▸ Task description
The records below are to be transcribed exactly as they appear.

Collected data entries
____
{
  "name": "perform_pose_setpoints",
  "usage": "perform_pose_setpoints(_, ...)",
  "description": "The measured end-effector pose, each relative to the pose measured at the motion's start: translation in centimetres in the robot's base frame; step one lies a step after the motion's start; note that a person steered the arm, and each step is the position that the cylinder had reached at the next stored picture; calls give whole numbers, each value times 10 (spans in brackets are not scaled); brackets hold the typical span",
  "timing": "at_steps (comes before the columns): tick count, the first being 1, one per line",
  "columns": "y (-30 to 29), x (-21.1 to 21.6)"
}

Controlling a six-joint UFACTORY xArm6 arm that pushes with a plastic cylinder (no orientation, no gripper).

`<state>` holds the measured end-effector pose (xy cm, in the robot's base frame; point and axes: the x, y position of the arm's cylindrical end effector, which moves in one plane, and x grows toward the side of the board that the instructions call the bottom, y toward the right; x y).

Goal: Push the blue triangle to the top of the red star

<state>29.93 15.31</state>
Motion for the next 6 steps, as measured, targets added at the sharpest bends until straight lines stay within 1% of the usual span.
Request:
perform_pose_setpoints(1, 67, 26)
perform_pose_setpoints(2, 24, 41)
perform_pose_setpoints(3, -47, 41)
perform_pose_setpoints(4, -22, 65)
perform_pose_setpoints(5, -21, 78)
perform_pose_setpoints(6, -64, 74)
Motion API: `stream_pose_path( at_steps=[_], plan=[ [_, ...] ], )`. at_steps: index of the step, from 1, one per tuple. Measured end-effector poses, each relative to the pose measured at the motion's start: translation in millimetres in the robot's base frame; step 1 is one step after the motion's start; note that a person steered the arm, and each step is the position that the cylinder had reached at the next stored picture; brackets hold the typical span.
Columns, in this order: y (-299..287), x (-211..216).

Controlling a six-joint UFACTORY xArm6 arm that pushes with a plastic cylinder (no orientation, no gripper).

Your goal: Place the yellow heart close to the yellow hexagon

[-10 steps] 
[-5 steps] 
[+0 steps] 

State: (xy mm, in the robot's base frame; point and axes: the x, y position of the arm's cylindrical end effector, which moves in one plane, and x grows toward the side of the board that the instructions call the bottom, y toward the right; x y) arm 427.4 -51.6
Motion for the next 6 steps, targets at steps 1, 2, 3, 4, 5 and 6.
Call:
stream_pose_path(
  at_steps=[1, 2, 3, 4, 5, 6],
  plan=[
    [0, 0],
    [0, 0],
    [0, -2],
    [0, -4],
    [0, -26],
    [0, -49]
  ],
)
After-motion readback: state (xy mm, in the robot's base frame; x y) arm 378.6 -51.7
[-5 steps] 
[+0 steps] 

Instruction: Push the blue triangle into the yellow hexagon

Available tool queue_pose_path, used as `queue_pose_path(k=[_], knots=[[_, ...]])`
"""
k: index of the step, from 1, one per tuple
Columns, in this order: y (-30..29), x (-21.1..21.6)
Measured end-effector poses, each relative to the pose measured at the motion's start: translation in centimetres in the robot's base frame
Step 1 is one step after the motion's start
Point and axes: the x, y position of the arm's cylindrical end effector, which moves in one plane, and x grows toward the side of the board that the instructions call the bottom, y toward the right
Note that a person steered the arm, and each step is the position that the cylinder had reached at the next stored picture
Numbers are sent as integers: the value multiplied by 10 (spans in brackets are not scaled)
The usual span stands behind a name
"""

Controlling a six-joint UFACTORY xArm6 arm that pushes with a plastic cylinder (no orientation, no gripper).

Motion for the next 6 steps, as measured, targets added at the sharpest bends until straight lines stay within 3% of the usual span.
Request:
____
▸ Result of the exercise
{
  "name": "perform_pose_setpoints",
  "usage": "perform_pose_setpoints(_, ...)",
  "description": "The measured end-effector pose, each relative to the pose measured at the motion's start: translation in centimetres in the robot's base frame; step one lies a step after the motion's start; note that a person steered the arm, and each step is the position that the cylinder had reached at the next stored picture; calls give whole numbers, each value times 10 (spans in brackets are not scaled); brackets hold the typical span",
  "timing": "at_steps (comes before the columns): tick count, the first being 1, one per line",
  "columns": "y (-30 to 29), x (-21.1 to 21.6)"
}

Controlling a six-joint UFACTORY xArm6 arm that pushes with a plastic cylinder (no orientation, no gripper).

`<state>` holds the measured end-effector pose (xy cm, in the robot's base frame; point and axes: the x, y position of the arm's cylindrical end effector, which moves in one plane, and x grows toward the side of the board that the instructions call the bottom, y toward the right; x y).

Goal: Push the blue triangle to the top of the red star

<state>29.93 15.31</state>
Motion for the next 6 steps, as measured, targets added at the sharpest bends until straight lines stay within 1% of the usual span.
Request:
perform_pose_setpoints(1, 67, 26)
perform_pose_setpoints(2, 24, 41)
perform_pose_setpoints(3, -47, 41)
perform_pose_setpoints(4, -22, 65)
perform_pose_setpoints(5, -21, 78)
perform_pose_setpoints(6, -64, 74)
Motion API: `stream_pose_path( at_steps=[_], plan=[ [_, ...] ], )`. at_steps: index of the step, from 1, one per tuple. Measured end-effector poses, each relative to the pose measured at the motion's start: translation in millimetres in the robot's base frame; step 1 is one step after the motion's start; note that a person steered the arm, and each step is the position that the cylinder had reached at the next stored picture; brackets hold the typical span.
Columns, in this order: y (-299..287), x (-211..216).

Controlling a six-joint UFACTORY xArm6 arm that pushes with a plastic cylinder (no orientation, no gripper).

Your goal: Place the yellow heart close to the yellow hexagon

[-10 steps] 
[-5 steps] 
[+0 steps] 

State: (xy mm, in the robot's base frame; point and axes: the x, y position of the arm's cylindrical end effector, which moves in one plane, and x grows toward the side of the board that the instructions call the bottom, y toward the right; x y) arm 427.4 -51.6
Motion for the next 6 steps, targets at steps 1, 2, 3, 4, 5 and 6.
Call:
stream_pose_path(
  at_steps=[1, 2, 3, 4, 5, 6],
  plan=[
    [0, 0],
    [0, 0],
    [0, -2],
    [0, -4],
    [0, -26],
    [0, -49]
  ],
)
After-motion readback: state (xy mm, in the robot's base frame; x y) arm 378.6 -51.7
[-5 steps] 
[+0 steps] 

Instruction: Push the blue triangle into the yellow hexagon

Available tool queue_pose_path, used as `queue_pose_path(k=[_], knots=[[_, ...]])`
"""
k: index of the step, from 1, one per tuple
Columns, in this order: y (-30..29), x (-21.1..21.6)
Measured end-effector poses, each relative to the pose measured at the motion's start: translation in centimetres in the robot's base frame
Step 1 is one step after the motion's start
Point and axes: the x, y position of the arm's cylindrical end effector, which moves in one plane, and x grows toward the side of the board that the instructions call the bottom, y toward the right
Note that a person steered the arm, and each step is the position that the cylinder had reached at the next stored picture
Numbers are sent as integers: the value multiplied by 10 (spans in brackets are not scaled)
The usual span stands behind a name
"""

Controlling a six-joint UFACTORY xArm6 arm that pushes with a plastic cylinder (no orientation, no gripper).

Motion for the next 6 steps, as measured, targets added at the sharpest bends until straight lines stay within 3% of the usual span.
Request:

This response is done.